The main aim of this project is to create a flight controller using fairly cheap components that will provide stable motion. Though there will be user control to begin with, I would like to gradually give more and more of the control over to the controller.
You can see the current status in this video (in which I am controlling the throttle, and am making minor adjustments to pitch and roll angles).
General set up The quadcopter uses a pre-built kit for the frame, motors and ESCs. The flight controller is built around an Atmega328P 8-bit microcontroller and uses an nRF24L01+ module for communication, and an MPU-6050 IMU and HMC5883L magnetometer for motion control.
User control The quadcopter is controlled through radio using the nRF24L01+ chip connected to the microcontroller on the quadcopter. The transmitter has a similar setup of microcontroller+radio chip (there are more details on the radio controller section of the linked website). The transmitter sends a data package which contains all user inputs (joysticks plus flight mode). The quadcopter ackowledges this package and reports its status including battery level. If connection is lost for more than a short period of time, the quadcopter will attempt to land and then shut down the motors.

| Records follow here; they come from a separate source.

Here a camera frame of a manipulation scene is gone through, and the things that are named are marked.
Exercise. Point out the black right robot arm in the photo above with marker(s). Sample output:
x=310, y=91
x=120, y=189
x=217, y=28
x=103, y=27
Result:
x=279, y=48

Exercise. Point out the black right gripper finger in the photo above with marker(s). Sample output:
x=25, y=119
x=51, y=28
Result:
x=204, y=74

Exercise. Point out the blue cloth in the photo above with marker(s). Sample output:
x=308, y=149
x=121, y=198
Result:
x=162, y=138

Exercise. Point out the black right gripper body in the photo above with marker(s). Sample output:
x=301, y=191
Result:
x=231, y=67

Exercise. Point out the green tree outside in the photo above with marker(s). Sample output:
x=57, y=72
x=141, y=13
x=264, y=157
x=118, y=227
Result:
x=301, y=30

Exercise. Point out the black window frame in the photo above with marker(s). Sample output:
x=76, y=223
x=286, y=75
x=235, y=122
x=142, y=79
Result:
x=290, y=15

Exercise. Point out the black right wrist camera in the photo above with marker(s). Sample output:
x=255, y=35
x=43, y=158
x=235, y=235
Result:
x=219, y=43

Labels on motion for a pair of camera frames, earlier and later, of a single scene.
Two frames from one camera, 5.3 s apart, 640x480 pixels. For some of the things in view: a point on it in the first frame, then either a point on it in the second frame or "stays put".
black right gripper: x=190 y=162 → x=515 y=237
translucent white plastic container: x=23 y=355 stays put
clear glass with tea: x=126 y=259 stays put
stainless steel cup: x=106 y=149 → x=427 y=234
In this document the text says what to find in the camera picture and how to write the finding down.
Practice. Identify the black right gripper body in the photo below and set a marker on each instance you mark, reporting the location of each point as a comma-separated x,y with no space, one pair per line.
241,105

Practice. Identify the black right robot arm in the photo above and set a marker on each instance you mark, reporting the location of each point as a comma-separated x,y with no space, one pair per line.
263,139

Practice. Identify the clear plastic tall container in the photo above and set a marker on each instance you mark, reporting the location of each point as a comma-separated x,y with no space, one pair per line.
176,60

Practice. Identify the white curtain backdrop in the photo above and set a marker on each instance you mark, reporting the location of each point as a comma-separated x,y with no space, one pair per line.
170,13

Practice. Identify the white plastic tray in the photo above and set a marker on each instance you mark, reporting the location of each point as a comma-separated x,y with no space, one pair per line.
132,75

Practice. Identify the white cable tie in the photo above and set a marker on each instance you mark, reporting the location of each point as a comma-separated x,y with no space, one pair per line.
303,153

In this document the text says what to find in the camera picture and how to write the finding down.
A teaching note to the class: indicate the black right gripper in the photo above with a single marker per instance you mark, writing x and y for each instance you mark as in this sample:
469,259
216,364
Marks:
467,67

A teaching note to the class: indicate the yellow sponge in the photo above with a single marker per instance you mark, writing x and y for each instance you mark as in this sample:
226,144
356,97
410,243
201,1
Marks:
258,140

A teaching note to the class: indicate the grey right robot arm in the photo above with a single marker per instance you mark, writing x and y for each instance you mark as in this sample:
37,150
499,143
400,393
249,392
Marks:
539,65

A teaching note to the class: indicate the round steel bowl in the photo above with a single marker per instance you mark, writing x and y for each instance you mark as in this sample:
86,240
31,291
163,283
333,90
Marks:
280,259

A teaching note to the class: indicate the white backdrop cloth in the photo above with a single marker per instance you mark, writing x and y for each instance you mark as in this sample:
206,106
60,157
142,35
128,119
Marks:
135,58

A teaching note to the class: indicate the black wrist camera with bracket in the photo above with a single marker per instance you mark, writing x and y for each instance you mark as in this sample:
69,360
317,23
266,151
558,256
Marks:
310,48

Flight controller An inertial measurement unit (MPU-6050) provides gyroscope and accelerometer readings, and there is a separate magnetometer (HMC5883L). Angular rate is taken directly from the gyroscope measurement. Attitude/absolute orientation is calculated from the integrated gyroscope measurements and combined with the orientation calculated from accelerometer (for pitch and roll) and magnetometer measurements (for yaw) in a complementary filter in order to counteract gyro drift. There are two levels of control. The inner control loop uses gyroscope measurements directly and attempts to achieve a given angular rate. The outer control loop attempts to achieve an absolute orientation, and its output is the required angular rate for the inner loop to achieve. There is a PID controller on each axis in both inner and outer control loops. The outer loop can be toggled on/off during flight. If it is on the control inputs will dictate orientation. If it is off the control inputs will dictate angular rate.
Future developments Add range finder and/or barometer for altitude hold Test more advanced sensor fusion algorithms e.g. Extended Kalman Filter Re-make on Teensy or RaspberryPi and add significant ‘autonomous’ functionality e.g. GPS
I would not have got as far as I have without the enormous amounts of information that has been contributed to this forum.